PR: Das ist wirklich alles weit komplizierter als man das auf den ersten Blick mit den Augen eines Laien erfasst. Wir alle haben ja als Jungen schon Bücher über Piraten gelesen, wir alle wollten immer die Schatzinsel entdecken, Truhen mit Goldmünzen finden und somit unfassbar reich werden. Bei dir, mein lieber Freund, ist es anscheinend nicht soweit gekommen?

NPS: Ach weisst du, der grosse Kolumbus sagte schon, „Geld mach einen Mann nicht wirklich reicher, es beschäftigt ihn nur mehr.“ Den Traum von der Schatzsuche habe ich mir mit meinen Freunden jedoch erfüllen können. Dafür musste ich allerdings mein Segelschiff, die „Monchique“, verkaufen.

PR: Aber deine hübsche Sammlung maritimer Antiquitäten, die hier überall in deinem Haus zu sehen sind, die sind doch gewiss auch schon ein Vermögen wert.

NPS: Ach nein, nicht wirklich. Das meiste stammt von Flohmärkten. Aber dekorativ sind diese Modelle alter Schiffe sowie die kleineren Messing- und Kupfergeräte allemal.

PR: Und dieses wunderbare Silber-Service?

NPS: Da hast du gerade das Wertvollste entdeckt, es ist komplett für 12 Personen, auf jedem Teil ist eine Schiffskordel, die das Messer, die Gabel, die Löffel umschliesst. Eigentlich gehört diese Sammlung ins Museum. Deshalb habe ich auch die Absicht, wenn ich noch älter werde, das alles eines Tages dem hiesigen Marine-Museum zur Verfügung zu stellen.

PR: Und wofür hast du die vielen Auszeichnungen erhalten, die in deinem Privatbüro die Wände schmücken?

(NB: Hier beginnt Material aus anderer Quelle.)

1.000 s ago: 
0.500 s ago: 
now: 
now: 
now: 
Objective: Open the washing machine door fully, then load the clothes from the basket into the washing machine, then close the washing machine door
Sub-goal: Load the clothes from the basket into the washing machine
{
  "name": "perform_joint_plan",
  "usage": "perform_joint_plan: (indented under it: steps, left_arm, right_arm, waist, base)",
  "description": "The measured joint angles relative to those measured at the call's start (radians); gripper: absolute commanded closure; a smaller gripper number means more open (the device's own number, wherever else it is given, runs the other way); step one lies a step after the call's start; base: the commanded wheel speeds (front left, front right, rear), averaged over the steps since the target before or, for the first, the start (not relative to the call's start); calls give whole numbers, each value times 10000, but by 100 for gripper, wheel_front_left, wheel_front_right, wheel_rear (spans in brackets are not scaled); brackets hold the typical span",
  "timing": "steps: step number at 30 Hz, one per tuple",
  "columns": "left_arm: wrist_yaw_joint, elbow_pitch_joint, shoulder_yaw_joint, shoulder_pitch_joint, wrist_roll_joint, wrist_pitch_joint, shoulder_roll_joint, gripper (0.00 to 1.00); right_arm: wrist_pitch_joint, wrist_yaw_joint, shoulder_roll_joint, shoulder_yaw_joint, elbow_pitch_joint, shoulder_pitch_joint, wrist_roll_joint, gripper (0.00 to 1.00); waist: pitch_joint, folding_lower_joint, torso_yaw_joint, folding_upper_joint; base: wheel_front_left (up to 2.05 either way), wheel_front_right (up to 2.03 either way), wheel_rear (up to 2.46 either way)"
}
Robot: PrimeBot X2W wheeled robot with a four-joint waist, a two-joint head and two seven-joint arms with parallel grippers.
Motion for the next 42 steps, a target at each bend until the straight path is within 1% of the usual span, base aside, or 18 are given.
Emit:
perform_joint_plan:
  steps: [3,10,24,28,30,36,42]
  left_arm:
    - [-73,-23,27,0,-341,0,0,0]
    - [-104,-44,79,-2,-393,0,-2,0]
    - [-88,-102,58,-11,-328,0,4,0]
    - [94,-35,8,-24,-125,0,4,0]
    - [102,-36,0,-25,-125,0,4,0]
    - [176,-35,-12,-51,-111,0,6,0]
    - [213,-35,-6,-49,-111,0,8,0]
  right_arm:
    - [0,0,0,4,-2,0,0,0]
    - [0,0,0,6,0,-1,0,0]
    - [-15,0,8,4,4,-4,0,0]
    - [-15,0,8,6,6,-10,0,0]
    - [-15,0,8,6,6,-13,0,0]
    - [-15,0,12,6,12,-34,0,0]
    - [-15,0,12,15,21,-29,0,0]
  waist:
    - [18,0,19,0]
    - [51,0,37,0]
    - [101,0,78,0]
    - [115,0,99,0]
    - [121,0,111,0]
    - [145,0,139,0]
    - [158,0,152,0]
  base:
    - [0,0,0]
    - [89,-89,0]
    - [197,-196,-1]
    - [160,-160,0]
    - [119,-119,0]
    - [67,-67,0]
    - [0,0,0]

NPS: Nicht für mein Hobby, über das wir uns gerade am Kamin unterhalten.

PR: Dann bestimmt für deinen unbezahlten und umso begeisterten Einsatz für die Waisenkinder, als Wegbegleiter Hermann Gmeiners, dem Gründer der „SOS-Kinderdörfer“.

NPS: Das stimmt, für meine jahrelange Tätigkeit als Leiter des „SOS-Kinderdorf Emergency Teams“ in der Karibik, in Lateinamerika und später in Spanien.

PR: Ein Thema, zu dem ich dich auch gern einmal interviewen würde. Wünsche bitte deiner Tochter und deinen Schweizer Enkelkindern ein besonders schönes Weihnachten von Fátima, meiner Frau, und von mir.